Plan a time lapse from either direction
Use From capture when the event duration and shooting interval are already known. The calculator returns the number of complete frames and the resulting timeline length. Use Target clip when an edit requires a specific duration; it calculates the interval needed to cover the available shooting window.
Target mode rounds the frame count up to a whole frame so the resulting clip is never shorter than requested. In capture mode, an incomplete interval at the end of the shooting window is not counted.
Settings that matter on location
Interval and exposure
Most intervalometers use a start-to-start interval. Exposure time, processing and card writes must all complete before the next frame. RAW bursts and long-exposure noise reduction can reduce the practical buffer.
Delivery frame rate
Match the frame rate of the editing timeline rather than choosing one only to change clip length. Use 23.976 or 24 fps for many cinema workflows, 25 fps for PAL delivery, and 29.97 or 30 fps where the project requires it.
Motion rendering
An exposure near half the interval gives a 180-degree time lapse shutter angle and smoother motion, but it is an aesthetic starting point, not a rule. Shorter exposures preserve discrete movement and sharper individual frames.
Storage and power
Estimate storage from actual files made by the intended camera and format. For long sequences, also plan battery or external power, card capacity, thermal behavior and shutter wear.
Time lapse formulas
For a known interval, frame count is capture duration divided by interval, rounded down to complete frames. Final video length is frame count divided by playback fps. The speed-up factor is interval multiplied by playback fps.
To solve for interval, first multiply target video length by playback fps and round up to a whole frame. Then divide capture duration by the required frame count. The calculator retains full precision internally even when the displayed interval is rounded.
A technically reliable sequence
Lock exposure and white balance when consistent rendering matters, and avoid auto ISO unless changing light makes it necessary. Aperture-driven flicker can remain even in manual exposure because the diaphragm may not return to exactly the same position for every frame.

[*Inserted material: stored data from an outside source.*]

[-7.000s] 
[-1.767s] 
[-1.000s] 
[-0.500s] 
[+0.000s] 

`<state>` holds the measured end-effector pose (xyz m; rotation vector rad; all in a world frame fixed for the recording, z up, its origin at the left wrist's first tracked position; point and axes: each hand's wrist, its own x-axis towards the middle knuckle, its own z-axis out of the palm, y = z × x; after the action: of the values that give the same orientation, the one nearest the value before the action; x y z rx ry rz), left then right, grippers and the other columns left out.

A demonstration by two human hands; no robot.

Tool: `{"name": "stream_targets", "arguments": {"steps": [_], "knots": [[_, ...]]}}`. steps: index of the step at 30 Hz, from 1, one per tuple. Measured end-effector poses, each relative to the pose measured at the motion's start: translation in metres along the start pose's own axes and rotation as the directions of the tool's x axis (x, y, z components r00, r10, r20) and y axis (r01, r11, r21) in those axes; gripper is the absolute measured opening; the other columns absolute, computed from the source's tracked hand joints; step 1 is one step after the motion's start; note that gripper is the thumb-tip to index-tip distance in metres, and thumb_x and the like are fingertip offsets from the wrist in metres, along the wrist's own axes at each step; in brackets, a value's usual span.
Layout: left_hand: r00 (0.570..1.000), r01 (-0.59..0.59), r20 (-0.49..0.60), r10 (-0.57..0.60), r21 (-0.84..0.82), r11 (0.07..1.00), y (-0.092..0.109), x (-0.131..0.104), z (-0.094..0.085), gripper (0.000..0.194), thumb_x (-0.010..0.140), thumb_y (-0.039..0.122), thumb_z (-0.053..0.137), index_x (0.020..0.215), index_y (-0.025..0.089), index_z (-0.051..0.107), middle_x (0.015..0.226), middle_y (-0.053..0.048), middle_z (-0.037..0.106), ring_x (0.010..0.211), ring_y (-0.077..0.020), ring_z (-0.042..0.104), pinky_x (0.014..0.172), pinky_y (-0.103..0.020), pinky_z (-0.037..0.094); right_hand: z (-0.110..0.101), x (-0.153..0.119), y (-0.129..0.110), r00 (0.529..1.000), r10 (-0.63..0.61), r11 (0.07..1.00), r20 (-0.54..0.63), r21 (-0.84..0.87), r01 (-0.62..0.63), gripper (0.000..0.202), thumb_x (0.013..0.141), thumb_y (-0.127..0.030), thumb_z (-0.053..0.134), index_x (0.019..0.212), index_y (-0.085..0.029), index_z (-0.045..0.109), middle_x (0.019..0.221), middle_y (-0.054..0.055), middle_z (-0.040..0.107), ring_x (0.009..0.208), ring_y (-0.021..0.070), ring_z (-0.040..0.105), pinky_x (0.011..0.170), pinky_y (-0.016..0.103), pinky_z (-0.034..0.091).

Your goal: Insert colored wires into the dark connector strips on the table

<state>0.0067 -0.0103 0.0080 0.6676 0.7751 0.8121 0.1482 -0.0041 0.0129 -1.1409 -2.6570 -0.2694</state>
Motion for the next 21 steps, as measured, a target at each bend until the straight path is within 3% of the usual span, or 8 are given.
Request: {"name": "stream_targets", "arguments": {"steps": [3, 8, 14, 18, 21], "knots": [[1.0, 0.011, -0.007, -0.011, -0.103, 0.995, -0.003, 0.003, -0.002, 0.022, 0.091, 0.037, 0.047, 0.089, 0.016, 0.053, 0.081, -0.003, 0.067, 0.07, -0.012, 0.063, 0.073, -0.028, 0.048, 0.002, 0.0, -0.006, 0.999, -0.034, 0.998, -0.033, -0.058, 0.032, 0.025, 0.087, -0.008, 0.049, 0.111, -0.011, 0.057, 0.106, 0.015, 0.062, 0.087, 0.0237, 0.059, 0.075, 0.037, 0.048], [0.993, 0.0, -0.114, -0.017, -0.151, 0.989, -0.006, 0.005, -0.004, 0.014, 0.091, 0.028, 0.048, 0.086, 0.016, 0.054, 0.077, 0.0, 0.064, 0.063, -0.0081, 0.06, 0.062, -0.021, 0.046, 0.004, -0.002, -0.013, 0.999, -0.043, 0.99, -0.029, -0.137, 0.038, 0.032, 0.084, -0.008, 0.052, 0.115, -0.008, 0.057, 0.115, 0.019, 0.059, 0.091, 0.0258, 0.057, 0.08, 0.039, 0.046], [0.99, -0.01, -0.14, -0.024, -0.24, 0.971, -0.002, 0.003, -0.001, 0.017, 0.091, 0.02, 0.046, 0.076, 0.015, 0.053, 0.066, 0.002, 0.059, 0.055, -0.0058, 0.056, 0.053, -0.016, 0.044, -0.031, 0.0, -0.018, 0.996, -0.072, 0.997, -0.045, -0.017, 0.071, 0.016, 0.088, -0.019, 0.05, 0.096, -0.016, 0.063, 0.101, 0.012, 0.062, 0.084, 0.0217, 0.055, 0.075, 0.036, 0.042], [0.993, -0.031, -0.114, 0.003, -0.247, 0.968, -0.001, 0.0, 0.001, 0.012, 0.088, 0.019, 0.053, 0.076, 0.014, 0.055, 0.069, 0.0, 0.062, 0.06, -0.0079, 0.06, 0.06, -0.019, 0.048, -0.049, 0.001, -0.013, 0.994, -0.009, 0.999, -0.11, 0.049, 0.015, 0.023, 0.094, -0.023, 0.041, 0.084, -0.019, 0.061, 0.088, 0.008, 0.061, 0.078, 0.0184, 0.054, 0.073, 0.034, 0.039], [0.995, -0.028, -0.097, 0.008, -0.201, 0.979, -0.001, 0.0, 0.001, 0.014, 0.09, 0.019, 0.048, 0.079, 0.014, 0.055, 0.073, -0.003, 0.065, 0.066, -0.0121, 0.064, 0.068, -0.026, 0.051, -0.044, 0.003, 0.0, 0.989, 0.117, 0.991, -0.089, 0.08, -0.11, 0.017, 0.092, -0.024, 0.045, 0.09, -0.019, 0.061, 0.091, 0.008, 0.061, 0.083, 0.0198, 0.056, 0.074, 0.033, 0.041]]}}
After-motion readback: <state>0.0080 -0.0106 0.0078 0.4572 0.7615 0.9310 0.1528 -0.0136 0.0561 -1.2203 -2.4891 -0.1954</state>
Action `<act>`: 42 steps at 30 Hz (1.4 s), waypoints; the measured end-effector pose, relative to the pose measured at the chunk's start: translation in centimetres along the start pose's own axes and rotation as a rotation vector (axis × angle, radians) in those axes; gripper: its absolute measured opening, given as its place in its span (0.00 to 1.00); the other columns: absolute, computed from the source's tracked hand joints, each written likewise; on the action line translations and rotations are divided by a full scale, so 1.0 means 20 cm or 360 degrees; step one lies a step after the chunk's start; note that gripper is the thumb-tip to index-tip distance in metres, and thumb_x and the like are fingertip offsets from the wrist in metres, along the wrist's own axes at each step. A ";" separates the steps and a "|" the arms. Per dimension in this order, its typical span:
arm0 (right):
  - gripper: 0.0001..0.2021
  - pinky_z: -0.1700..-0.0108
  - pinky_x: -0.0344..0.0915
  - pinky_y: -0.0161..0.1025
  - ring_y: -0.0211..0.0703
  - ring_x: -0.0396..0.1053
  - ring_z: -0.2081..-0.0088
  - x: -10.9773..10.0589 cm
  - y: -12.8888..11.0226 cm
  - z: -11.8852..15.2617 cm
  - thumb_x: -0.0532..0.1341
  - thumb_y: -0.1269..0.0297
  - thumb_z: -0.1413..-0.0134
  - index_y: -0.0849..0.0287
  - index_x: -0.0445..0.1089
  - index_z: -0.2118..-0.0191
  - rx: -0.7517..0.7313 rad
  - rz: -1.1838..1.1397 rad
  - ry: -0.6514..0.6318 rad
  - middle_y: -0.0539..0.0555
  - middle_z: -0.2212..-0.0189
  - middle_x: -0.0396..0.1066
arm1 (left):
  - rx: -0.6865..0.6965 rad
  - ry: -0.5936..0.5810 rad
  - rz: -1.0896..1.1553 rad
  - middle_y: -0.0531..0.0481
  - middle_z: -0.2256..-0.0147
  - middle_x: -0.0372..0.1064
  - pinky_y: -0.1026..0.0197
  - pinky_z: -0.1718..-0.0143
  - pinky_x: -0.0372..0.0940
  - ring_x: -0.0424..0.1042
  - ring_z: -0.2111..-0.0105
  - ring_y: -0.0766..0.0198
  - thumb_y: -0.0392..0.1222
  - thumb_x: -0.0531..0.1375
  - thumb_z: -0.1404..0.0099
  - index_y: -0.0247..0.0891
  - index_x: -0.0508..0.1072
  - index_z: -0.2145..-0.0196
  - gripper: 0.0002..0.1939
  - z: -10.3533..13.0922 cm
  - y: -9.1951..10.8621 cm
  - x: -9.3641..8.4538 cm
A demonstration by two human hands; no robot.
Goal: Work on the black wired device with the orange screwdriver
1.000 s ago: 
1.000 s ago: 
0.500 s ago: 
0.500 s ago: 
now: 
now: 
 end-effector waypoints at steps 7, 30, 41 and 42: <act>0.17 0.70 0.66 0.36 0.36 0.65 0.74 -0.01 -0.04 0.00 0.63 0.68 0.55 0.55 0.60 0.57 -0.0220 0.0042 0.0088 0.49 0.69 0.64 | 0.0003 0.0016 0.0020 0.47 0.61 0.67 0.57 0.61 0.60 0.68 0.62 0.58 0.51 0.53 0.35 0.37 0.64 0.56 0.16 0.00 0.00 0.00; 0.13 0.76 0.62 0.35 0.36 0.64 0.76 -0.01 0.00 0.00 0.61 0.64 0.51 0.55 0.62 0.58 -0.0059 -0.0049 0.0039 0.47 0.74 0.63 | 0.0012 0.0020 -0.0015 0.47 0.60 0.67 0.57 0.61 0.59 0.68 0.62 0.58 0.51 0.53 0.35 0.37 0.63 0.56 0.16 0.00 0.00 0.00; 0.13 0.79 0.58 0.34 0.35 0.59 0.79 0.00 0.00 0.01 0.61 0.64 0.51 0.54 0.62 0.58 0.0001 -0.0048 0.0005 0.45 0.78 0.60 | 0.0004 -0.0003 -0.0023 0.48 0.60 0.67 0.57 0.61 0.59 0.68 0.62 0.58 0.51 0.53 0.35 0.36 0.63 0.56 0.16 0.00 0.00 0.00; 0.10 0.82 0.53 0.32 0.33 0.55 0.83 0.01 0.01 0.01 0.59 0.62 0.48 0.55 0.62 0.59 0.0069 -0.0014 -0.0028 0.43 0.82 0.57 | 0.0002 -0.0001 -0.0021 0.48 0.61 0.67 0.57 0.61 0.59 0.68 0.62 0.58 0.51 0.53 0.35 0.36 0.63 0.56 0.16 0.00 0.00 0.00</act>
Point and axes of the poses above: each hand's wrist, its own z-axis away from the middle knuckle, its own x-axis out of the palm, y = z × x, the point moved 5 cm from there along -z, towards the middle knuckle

Test the complete path before an important shoot: intervalometer behavior, write speed, battery life, file numbering, image stabilization, and the camera's response when a frame takes longer than the interval. The arithmetic cannot account for skipped frames or equipment limits.
Time lapse calculator FAQ
How do I calculate the interval for a time lapse?
Multiply the target clip length in seconds by the playback frame rate to get the required frame count. Divide the available capture time in seconds by that frame count. For example, a 30-second clip at 24 fps needs 720 frames; covering two hours requires a 10-second interval.
How many photos do I need for a 10-second time lapse?
You need 240 frames at 24 fps, 250 at 25 fps, or 300 at 30 fps. Use the actual delivery frame rate, including 23.976 or 29.97 when those are the project settings.
Is the interval the same as exposure time?
No. The interval is normally the time from the start of one exposure to the start of the next. Exposure, camera processing and write time must fit inside it. Verify the behavior of the specific camera or intervalometer before a critical sequence.
What frame rate should I use?
Use the delivery frame rate of the project so the sequence drops into the editing timeline without reinterpretation. Frame rate changes how many captured images are needed; it should not be selected only to force a preferred duration.